小田嶋:俺はない。(きっぱり)

岡さんの中には、ちょっとあるような気もしないでもないですが。

:うーん、小田嶋よりはありそうだけど。

比較する対象がちょっと・・・。

小田嶋:岡は殉じないですよ。(きっぱり)

:殉じないかね。

うん、確かに最終的にはしないですね、はい。(きっぱり)

小田嶋:だって、この対談の一番最初のころに俺が話したエピソードがあったじゃない?(うわっ、なつかしのシーズン1、「体育祭」と「自己破産」と「男の子」とをどうぞ!)

出ました、“2走”のエピソードですね。

小田嶋:クラス対抗リレーという、イヤな忠誠心とかが問われる場面で、「俺は2走ならやる」と岡が条件を出したとき、こいつのプラグマティズムは本物だなって、俺は思ったね(笑)。

:ははは。まあ、殉ずるほど組織に愛されなかったとも言えるでしょう。だって武士や軍人は相思相愛だから殉じるんですよ。そこまで僕は愛されなかったですからね。

今、思想界では、日本の戦後というのは、敗戦を機に新しく出来上がったものではなくて、結局、戦前の翼賛体制がずっと続いているに過ぎない、という説がトレンドになっていますが、さらに遡ると江戸の武家社会体制が、その前にあるのではないか、と。

小田嶋:それはその通りですよ。日本が明治時代にアジアの小国でありながら、列強ライクな動きができたのは、それ以前の封建制がすごくかっちりしていたからだ、という話ですよね。

:あと、江戸時代の日本は、教育システムもよくできていたという話もある。寺子屋での読み書きそろばんがあって、全国、津々浦々にいたるまで知的レベルが高かったと。

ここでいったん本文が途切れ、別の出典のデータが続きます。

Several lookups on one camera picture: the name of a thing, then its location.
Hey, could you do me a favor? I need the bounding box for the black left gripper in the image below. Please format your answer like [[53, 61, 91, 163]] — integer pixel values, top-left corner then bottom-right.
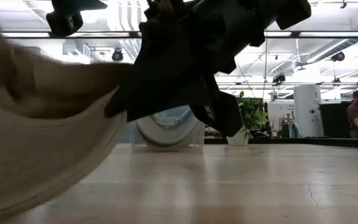
[[45, 0, 108, 37]]

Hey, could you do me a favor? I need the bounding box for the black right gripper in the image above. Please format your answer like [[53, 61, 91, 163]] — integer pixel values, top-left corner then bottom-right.
[[104, 0, 267, 138]]

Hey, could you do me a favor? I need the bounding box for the white plant pot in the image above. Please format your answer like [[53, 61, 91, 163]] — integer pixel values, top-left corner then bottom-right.
[[226, 126, 250, 146]]

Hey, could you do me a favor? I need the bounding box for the clear plastic storage bin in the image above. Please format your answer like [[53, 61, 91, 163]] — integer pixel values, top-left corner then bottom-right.
[[131, 105, 206, 153]]

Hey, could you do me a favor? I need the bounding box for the green leafy plant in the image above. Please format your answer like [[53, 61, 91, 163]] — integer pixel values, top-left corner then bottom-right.
[[238, 91, 270, 141]]

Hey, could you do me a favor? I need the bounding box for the black background table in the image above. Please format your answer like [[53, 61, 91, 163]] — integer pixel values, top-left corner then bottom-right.
[[203, 136, 358, 149]]

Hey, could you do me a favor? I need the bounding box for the white round pillar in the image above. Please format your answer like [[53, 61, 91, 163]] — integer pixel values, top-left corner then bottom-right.
[[293, 85, 324, 138]]

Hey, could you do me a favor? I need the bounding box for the thin hanging cable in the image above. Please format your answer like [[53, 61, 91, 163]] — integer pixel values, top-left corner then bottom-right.
[[262, 37, 269, 100]]

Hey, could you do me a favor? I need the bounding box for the silver ceiling duct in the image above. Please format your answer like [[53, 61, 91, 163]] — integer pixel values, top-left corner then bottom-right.
[[305, 14, 358, 65]]

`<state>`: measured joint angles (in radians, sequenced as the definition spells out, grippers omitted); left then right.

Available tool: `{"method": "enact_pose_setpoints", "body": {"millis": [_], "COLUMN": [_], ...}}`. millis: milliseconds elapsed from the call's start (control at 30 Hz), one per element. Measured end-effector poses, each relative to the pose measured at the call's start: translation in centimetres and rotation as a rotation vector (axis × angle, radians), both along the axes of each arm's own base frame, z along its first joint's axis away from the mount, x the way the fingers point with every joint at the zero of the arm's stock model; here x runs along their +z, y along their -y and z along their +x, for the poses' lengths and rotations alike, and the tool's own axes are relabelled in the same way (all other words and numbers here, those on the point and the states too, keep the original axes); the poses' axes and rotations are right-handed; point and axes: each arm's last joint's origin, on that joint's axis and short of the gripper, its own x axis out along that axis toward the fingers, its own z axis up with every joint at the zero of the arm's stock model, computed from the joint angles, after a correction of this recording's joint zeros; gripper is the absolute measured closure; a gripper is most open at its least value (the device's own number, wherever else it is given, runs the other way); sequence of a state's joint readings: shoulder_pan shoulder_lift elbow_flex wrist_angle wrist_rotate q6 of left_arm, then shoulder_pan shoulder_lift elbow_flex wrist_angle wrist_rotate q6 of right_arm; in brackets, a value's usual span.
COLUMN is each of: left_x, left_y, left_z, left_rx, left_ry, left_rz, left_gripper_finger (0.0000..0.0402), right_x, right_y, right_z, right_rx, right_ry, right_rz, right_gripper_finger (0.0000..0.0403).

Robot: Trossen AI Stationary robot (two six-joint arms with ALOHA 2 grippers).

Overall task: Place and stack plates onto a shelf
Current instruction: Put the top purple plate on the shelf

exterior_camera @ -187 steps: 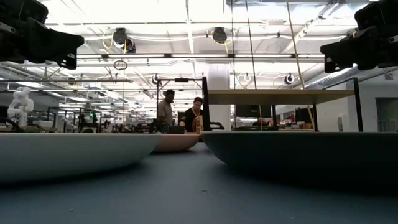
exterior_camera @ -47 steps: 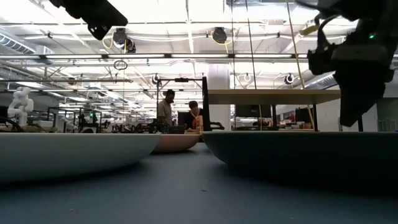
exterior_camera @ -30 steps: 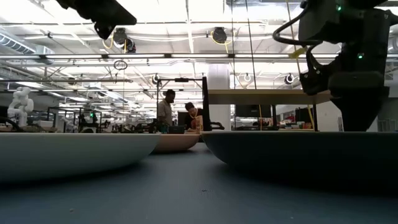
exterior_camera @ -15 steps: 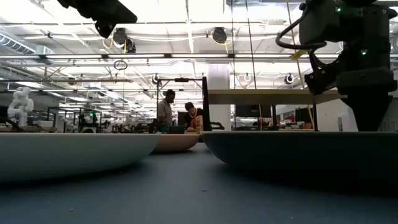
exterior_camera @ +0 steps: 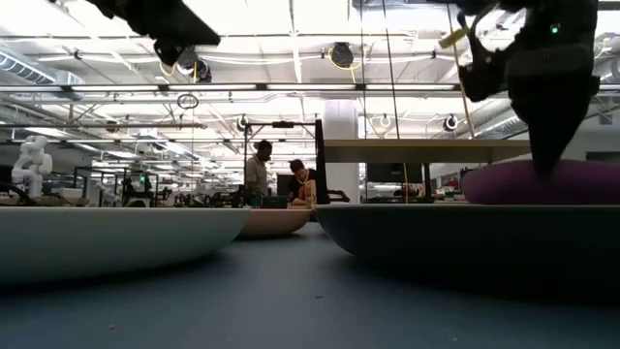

小田嶋:それと、江戸以前の鎌倉時代の武士の発祥というと、もろ軍隊だったわけだけど、江戸時代で300年間、戦(いくさ)がなくなったわけだから、戦士としてのアイデンティティは形骸化していって、完全にお役人になっていたんじゃないですか。でもって、武士というのが世襲官僚化したんじゃないの。

:何も生産しないでね。

小田嶋:やっていたのは、基本的には行政ですよね。

いわゆるホワイトカラーですね。

官僚的な人間とは、武士のなれの果てである

小田嶋:そう、そこに、20世紀のホワイトカラーにいたる源流があるような気がする。

:それと、あと、みんな社宅に住んでいたよね、『たそがれ清兵衛』にしてもそうだったでしょう。それで持ち主は城主だから、役職を取り上げられると、家を出なきゃいけなかったでしょう。

小田嶋:社宅ってさ、それも武家由来なのかもしれないね。今でも銀行だとか、お役所だとか、社宅を持っているタイプの企業って、すごく武家的だよね。

:しかも武士は転勤もありじゃないですか。江戸に5年とか7年とか勤務を命じられる下級武士もいる。

小田嶋:参勤交代で殿様と一緒に。

:参勤交代についていくのは上級武士だけど、その上級武士にしたって、土地も家も自分のものじゃない。

小田嶋:経済は米本位制だから、蓄財もできないし。

:だから基本的には貧しいよね。しかも家、土地も所有できないわけだから。

小田嶋:完全に社畜の姿ですよ。

ということで、サラリーマンのシステムは戦後の産物ではなく、すでに300年の歴史があった、と。私たちは江戸からの400年の歴史を今に生きている、と。

小田嶋:ということです。

しかし、今現在、インターネットを初めとするITが非常に発達した結果、企業社会に一番いらないのがホワイトカラーという事態が湧き起こっています。

小田嶋:システムが成熟すると、必要なのはCEO(最高経営責任者)とCOO(最高執行責任者)とCFO(最高財務責任者)だけだという。あとは直接現場を持って経営に参加する執行役員と、下働きのヒラぐらいで、昔、会社にいた膨大な数の部長とか課長とかはいらなくなる。

:いらないよね。

小田嶋:昔ながらの重役さんとか、部長さんとか、宴会部長みたいな人とか、部下のない部長とか、部下のない課長とか、ある種、日本の企業文化を支えていた人たちが、全員、いらなくなる。

:それ、合理的だけどね。でも寂しくもある。

寂しいですけれども、9割方の会議は無駄である、というデータもすでに出ているそうです。